In the process, we learn about these new stars. Such as, nobody makes Patrick Kane smile quite like Snoop Dogg. When he visited Anaheim during the 2007 Stanley Cup finals as part of the annual prospect tour, Kane sat right in front of the entertainer. He took a picture with him that he still has framed at home.

"My dad said it was the biggest I've ever smiled," Kane said Monday. "It was funny, he had his two little kids with him. One was little Snoop and the other was Spanky or something. It was fun doing that. We had a great time."

On Tuesday, it was the 2013 draft class making the rounds -- Seth Jones, Nathan MacKinnon, Jonathan Drouin and Darnell Nurse sat down Monday afternoon and chatted with the media after spending time meeting some of the Bruins and Blackhawks. As the media piled into the Bruins dressing room in droves following the Boston morning skate, the group stood in the middle of the room observing what it was like to prepare for a game in the finals. The sheer number of people was an eye-opener for Nurse.

"I've never seen so many media people in one room," Nurse said. "As a professional athlete, that's what comes with it."

About 10 feet away, Bruins defenseman Dougie Hamilton sat at his dressing room stall after a full practice. Just two short years ago, he was the kid making the rounds in this same city, joining guys such as Ryan Nugent-Hopkins and Gabriel Landeskog.

Now, he is helping his team prepare for the Blackhawks, ready to take the ice if needed. Life can change in a hurry.

"It's pretty cool to look at it now," Hamilton said. "Coming here two years ago I didn't know what was going to happen in the draft. I just came here excited to watch a hockey game."

He recalled sitting in the stands as the Bruins blew the doors off the Vancouver Canucks in one of the most lopsided games in recent Stanley Cup finals history. Hamilton was impressed by the passion and stamina of the Bruins crowd that night.
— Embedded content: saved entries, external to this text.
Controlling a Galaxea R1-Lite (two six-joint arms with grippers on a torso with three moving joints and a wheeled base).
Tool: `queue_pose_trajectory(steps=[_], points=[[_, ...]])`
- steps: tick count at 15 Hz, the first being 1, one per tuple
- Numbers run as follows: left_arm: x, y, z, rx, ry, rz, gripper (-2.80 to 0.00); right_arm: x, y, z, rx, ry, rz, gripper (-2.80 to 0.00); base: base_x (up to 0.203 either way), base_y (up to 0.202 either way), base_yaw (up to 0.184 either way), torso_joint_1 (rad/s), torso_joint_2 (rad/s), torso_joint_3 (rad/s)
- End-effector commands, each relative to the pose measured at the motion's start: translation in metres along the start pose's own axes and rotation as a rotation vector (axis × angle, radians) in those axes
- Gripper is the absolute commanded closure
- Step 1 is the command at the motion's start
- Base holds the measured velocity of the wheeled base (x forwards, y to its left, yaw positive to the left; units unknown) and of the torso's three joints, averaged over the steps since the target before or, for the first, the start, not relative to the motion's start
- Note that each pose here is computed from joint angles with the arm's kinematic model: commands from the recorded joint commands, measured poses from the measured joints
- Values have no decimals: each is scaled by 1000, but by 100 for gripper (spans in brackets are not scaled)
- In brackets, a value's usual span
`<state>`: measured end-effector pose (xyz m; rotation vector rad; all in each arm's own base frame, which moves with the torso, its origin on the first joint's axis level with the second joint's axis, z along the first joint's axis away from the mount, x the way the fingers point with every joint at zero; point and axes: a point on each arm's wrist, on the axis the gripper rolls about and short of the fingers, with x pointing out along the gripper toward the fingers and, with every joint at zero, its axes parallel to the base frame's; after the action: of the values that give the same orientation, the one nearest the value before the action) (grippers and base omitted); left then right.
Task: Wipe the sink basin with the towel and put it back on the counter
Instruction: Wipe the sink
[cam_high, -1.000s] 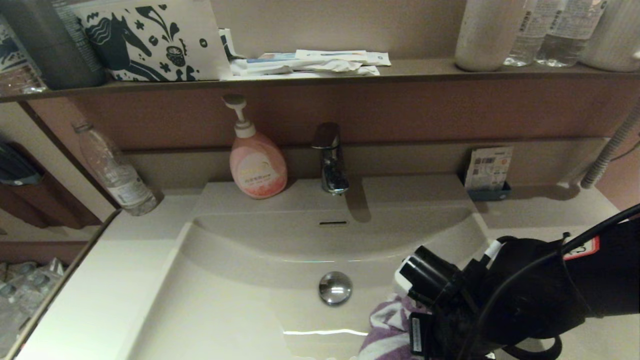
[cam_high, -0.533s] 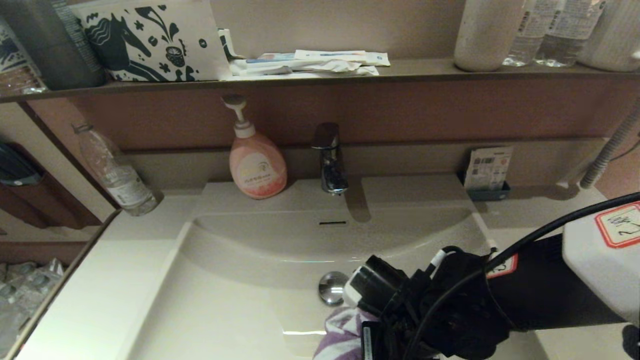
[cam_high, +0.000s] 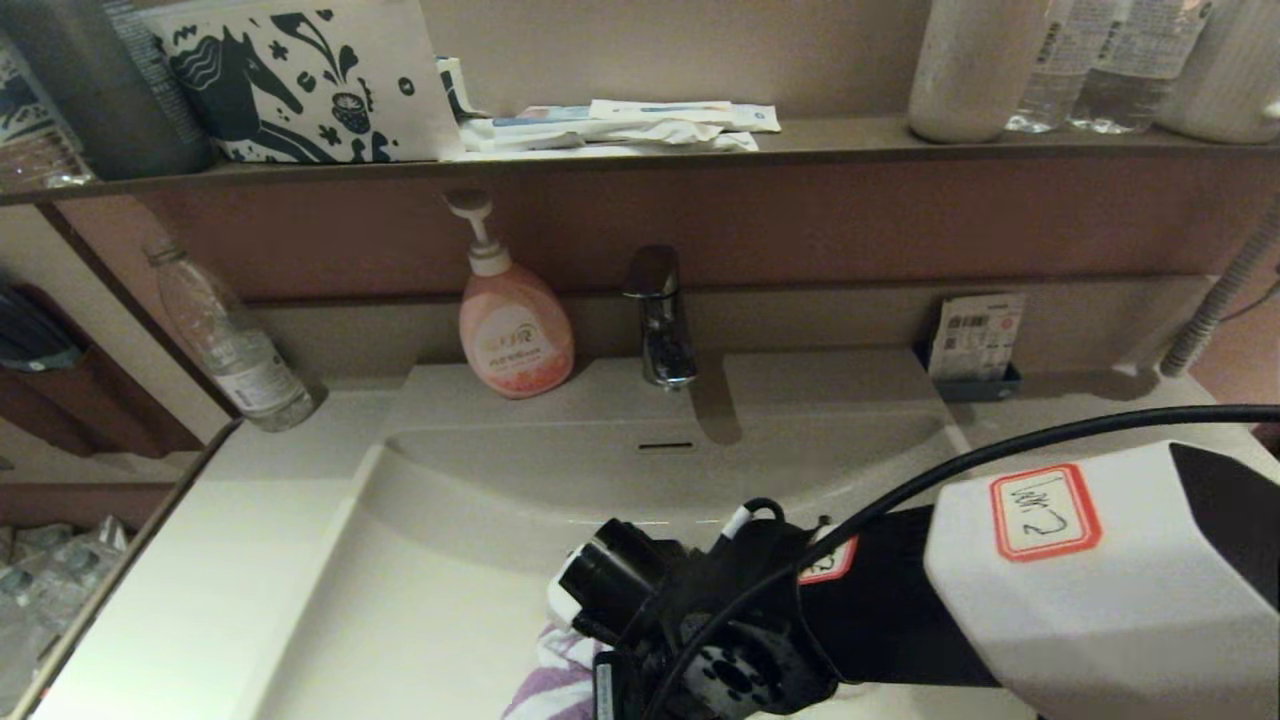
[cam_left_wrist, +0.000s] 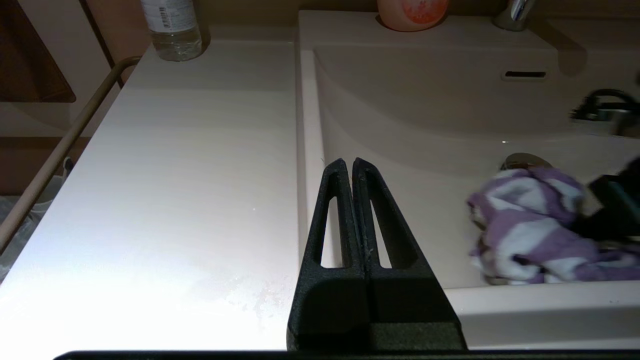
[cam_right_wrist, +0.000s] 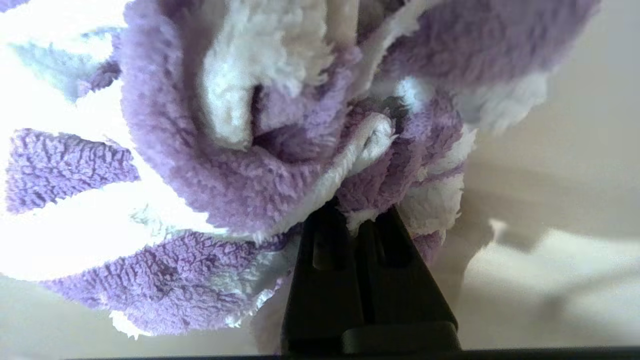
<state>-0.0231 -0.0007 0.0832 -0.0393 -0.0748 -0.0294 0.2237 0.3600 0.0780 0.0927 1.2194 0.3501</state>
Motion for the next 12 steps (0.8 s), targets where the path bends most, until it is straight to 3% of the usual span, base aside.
queue_pose_trajectory(steps=[1,5,9,12], points=[[0,0,0,-1,2,0,0,20,11,2,-8,-5,8,0,0,0,0,0,0,0],[0,0,0,-1,2,0,0,34,35,20,-18,-50,116,0,0,0,0,0,0,0],[0,0,0,-1,0,0,0,55,53,33,-103,-179,236,0,0,0,0,0,0,0],[0,0,0,-1,1,0,0,72,50,39,-116,-284,194,0,0,0,0,0,0,0]])
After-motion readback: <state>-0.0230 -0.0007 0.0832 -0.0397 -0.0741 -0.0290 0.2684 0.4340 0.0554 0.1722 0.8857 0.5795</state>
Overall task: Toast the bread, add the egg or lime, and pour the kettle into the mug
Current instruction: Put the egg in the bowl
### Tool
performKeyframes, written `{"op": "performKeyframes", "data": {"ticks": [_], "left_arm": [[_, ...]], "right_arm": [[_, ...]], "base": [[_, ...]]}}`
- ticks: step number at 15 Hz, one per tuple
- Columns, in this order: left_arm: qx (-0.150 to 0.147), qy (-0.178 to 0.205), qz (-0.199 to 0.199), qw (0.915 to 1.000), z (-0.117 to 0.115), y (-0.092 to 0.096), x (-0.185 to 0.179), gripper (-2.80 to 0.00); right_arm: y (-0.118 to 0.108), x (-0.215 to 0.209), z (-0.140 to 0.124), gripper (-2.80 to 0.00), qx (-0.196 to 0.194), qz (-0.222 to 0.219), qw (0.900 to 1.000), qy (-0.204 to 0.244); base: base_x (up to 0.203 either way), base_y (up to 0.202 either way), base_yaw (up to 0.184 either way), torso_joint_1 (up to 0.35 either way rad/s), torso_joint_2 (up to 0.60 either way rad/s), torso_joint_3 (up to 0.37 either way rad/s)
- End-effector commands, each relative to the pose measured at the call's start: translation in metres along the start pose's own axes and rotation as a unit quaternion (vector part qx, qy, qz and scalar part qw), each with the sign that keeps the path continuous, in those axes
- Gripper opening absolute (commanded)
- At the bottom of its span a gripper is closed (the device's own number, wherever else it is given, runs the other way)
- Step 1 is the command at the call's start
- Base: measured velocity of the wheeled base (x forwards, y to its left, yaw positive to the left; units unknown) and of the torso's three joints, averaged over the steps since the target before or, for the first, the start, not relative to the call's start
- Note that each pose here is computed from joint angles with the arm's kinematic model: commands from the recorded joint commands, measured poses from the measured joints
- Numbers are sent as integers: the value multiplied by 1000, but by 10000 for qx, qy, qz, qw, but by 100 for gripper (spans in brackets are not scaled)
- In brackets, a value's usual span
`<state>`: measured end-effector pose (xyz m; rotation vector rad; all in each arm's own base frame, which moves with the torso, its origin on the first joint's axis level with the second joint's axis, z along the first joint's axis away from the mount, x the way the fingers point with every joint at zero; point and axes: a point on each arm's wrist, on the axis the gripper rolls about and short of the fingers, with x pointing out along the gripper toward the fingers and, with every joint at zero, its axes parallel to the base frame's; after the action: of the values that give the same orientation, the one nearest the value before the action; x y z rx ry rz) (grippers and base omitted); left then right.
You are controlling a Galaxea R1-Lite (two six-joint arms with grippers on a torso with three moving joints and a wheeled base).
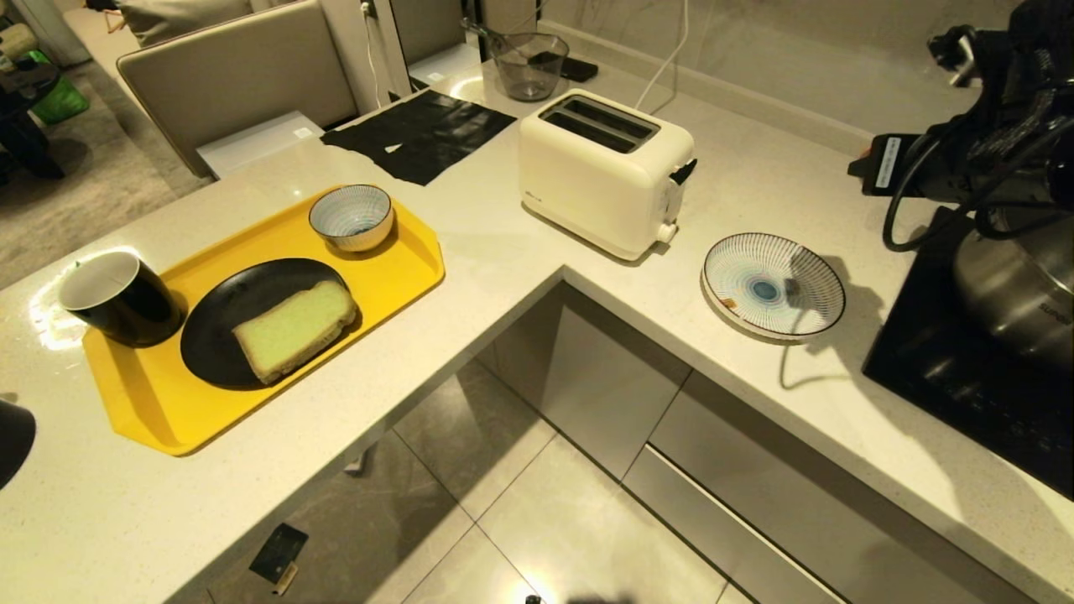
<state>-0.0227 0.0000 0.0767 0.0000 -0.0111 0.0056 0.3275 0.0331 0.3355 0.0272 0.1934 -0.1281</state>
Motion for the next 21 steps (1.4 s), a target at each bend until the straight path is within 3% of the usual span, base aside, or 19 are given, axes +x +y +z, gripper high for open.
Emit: {"op": "performKeyframes", "data": {"ticks": [1, 7, 10, 21], "left_arm": [[0, 2, 3, 10000, 0, 0, 0, -280], [0, 2, 10, 10000, 0, 0, 0, -280], [0, 2, 3, 10000, 0, 0, 0, -280], [0, 2, 3, 10000, 0, 0, 0, -280]], "right_arm": [[-5, -30, 19, -280, -77, 43, 9993, -359], [-11, -72, 37, -280, -333, 113, 9963, -788], [-15, -89, 28, -280, -405, 133, 9974, -573], [-6, -107, 36, -280, -523, 360, 9948, -800]], "base": [[0, 0, 0, 0, 0, 0], [0, 0, 0, 0, 0, 0], [0, 0, 0, 0, 0, 0], [0, 0, 0, 0, 0, 0]]}}
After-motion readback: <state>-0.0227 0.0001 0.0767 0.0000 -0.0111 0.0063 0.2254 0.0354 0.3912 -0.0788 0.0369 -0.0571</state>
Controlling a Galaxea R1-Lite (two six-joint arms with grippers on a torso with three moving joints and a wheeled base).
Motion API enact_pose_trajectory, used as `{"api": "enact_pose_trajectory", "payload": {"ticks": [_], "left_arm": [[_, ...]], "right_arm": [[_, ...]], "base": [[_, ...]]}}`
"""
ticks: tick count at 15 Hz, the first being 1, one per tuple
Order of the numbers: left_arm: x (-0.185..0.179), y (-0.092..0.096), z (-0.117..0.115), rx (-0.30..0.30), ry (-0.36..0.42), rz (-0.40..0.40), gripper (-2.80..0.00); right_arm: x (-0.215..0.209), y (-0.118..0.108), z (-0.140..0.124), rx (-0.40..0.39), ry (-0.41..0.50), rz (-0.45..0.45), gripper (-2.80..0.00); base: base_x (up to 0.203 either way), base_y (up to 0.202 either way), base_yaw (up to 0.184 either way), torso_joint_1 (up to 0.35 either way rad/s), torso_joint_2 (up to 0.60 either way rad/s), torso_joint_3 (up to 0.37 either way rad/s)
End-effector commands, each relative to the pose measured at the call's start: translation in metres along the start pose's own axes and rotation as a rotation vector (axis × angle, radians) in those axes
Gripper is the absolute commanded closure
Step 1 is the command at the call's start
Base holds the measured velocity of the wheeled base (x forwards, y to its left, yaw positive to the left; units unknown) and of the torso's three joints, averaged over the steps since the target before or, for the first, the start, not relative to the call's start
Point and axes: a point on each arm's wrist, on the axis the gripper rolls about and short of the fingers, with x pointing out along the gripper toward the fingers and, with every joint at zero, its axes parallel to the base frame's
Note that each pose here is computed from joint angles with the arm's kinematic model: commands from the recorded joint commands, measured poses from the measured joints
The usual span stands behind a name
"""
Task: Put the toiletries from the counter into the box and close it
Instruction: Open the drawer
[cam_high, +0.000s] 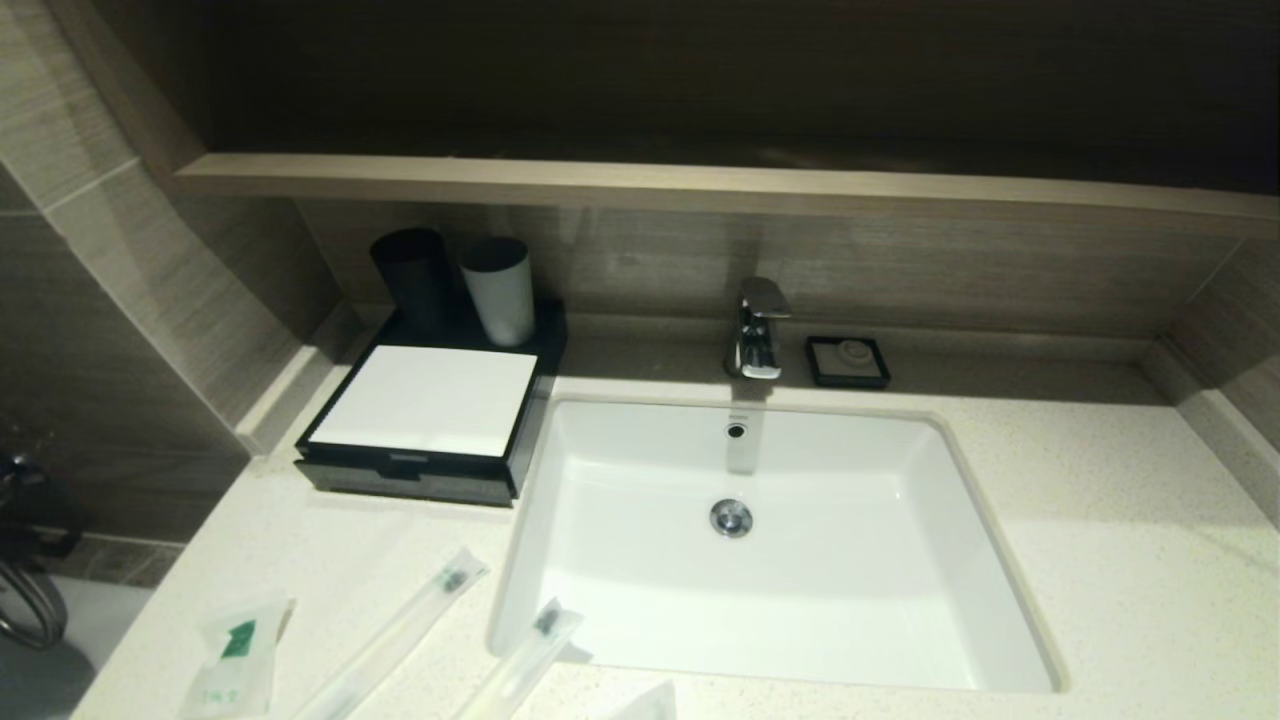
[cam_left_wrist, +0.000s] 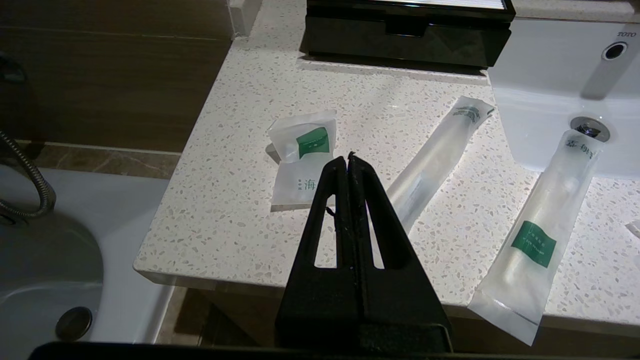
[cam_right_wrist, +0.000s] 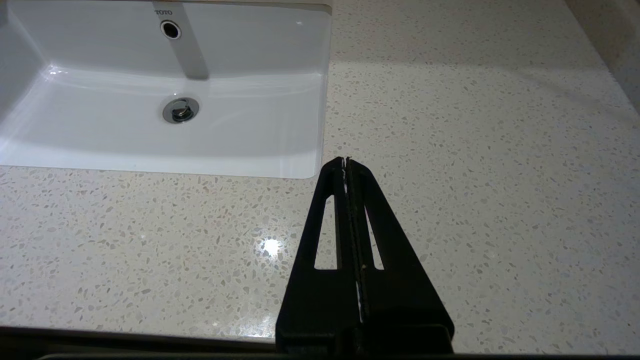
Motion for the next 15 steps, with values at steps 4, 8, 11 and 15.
{"api": "enact_pose_trajectory", "payload": {"ticks": [4,8,11,15], "left_arm": [[0.0,0.0,-0.0001,-0.001,0.0,0.001,0.0],[0.0,0.0,-0.0001,0.002,0.0,-0.001,0.0],[0.0,0.0,-0.0001,0.0,0.0,-0.001,0.0],[-0.0001,0.0,0.0003,0.0,-0.001,0.001,0.0]], "right_arm": [[0.0,0.0,-0.0001,0.0,0.001,0.0,0.0],[0.0,0.0,-0.0001,0.0,0.001,0.0,0.0],[0.0,0.0,-0.0001,0.0,0.001,0.001,0.0],[0.0,0.0,-0.0001,0.0,0.001,0.0,0.0]], "base": [[0.0,0.0,0.0,0.0,0.0,0.0],[0.0,0.0,0.0,0.0,0.0,0.0],[0.0,0.0,0.0,0.0,0.0,0.0],[0.0,0.0,0.0,0.0,0.0,0.0]]}}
"The crowd was standing for 10 minutes straight cheering in the first period," he said. "I don't think I've ever seen that before, going to games in Toronto. It was an eye-opener."

On Monday night, he watched again. Hamilton hasn't played in this postseason since a May 23 overtime loss to the Rangers. He had three points in four games against the Rangers, but this time of year it isn't just about offensive production from the back end. It's playing with a physical edge, wiping out bodies in front of the net. Elements of Hamilton's game that are still in development mode.

So the learning process right now might not be in the form he'd prefer.